Content starts

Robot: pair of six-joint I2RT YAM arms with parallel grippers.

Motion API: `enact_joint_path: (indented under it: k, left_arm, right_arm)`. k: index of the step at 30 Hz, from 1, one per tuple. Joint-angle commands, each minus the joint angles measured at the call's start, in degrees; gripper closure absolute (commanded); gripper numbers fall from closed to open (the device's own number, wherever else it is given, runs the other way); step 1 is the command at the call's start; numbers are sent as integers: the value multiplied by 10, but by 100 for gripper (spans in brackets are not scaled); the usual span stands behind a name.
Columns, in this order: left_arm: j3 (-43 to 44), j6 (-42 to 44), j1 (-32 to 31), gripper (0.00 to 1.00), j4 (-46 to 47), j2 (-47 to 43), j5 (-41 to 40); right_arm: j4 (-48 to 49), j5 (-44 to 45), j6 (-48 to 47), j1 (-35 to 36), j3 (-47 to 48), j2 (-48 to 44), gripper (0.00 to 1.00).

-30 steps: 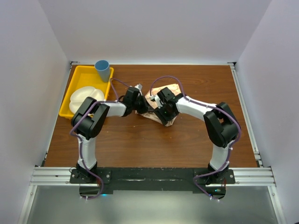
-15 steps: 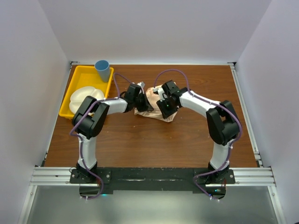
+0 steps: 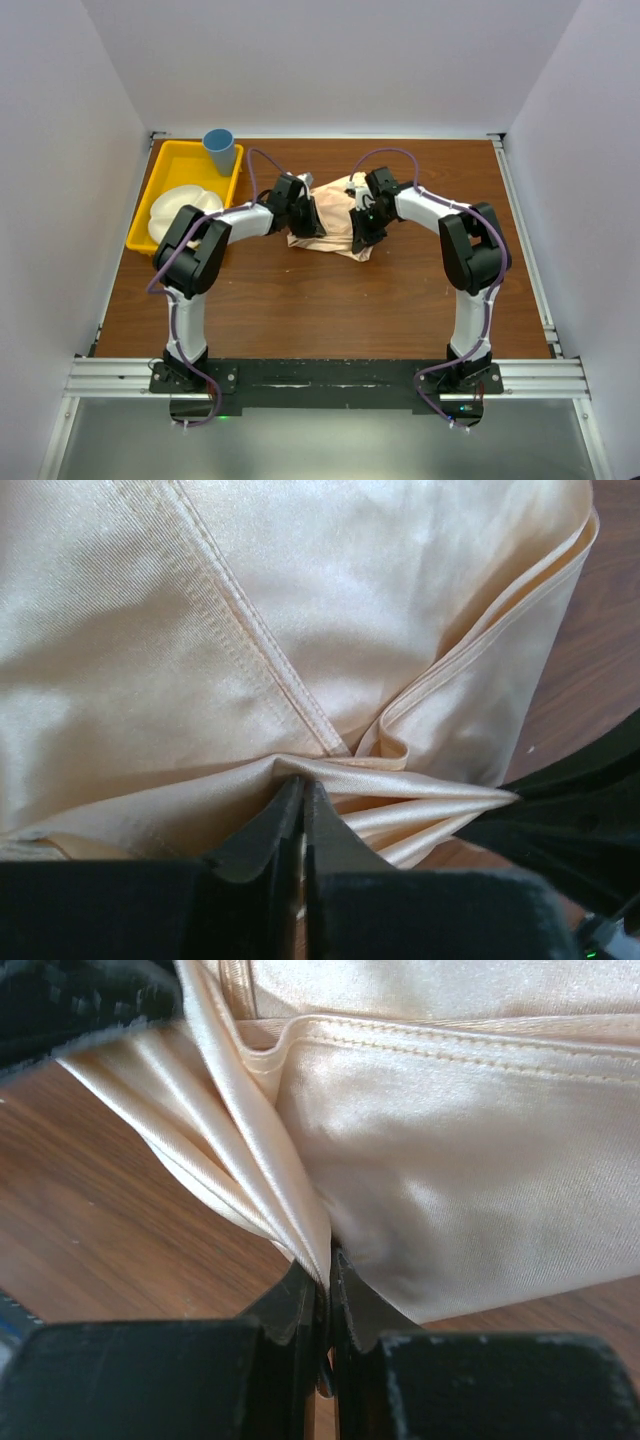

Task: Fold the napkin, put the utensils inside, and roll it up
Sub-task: Roll the napkin with the utensil

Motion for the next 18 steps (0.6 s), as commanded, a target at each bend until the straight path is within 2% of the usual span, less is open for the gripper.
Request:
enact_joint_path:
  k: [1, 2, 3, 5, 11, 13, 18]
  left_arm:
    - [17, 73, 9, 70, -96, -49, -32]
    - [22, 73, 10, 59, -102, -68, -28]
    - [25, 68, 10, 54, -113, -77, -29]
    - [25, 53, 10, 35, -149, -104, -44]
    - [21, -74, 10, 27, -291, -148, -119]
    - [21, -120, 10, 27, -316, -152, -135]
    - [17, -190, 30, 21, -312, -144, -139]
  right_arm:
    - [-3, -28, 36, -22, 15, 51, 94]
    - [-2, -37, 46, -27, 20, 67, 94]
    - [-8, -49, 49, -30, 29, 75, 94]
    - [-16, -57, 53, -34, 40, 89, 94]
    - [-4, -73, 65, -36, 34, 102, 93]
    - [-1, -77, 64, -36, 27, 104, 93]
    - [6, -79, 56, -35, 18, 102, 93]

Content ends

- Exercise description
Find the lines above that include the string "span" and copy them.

- Answer section
Motion API: `enact_joint_path: (indented under it: k, left_arm, right_arm)`. k: index of the step at 30 Hz, from 1, one per tuple. Joint-angle commands, each minus the joint angles measured at the call's start, in degrees; gripper closure absolute (commanded); gripper numbers fall from closed to open (the device's own number, wherever else it is given, runs the other way); step 1 is the command at the call's start; numbers are sent as integers: the value multiplied by 10, but by 100 for gripper (spans in brackets are not scaled); the usual span stands behind a name.
Motion for the next 18 steps (0.6 s), as commanded, a target at each bend until the straight path is within 2% of the usual span, less is open for the gripper.

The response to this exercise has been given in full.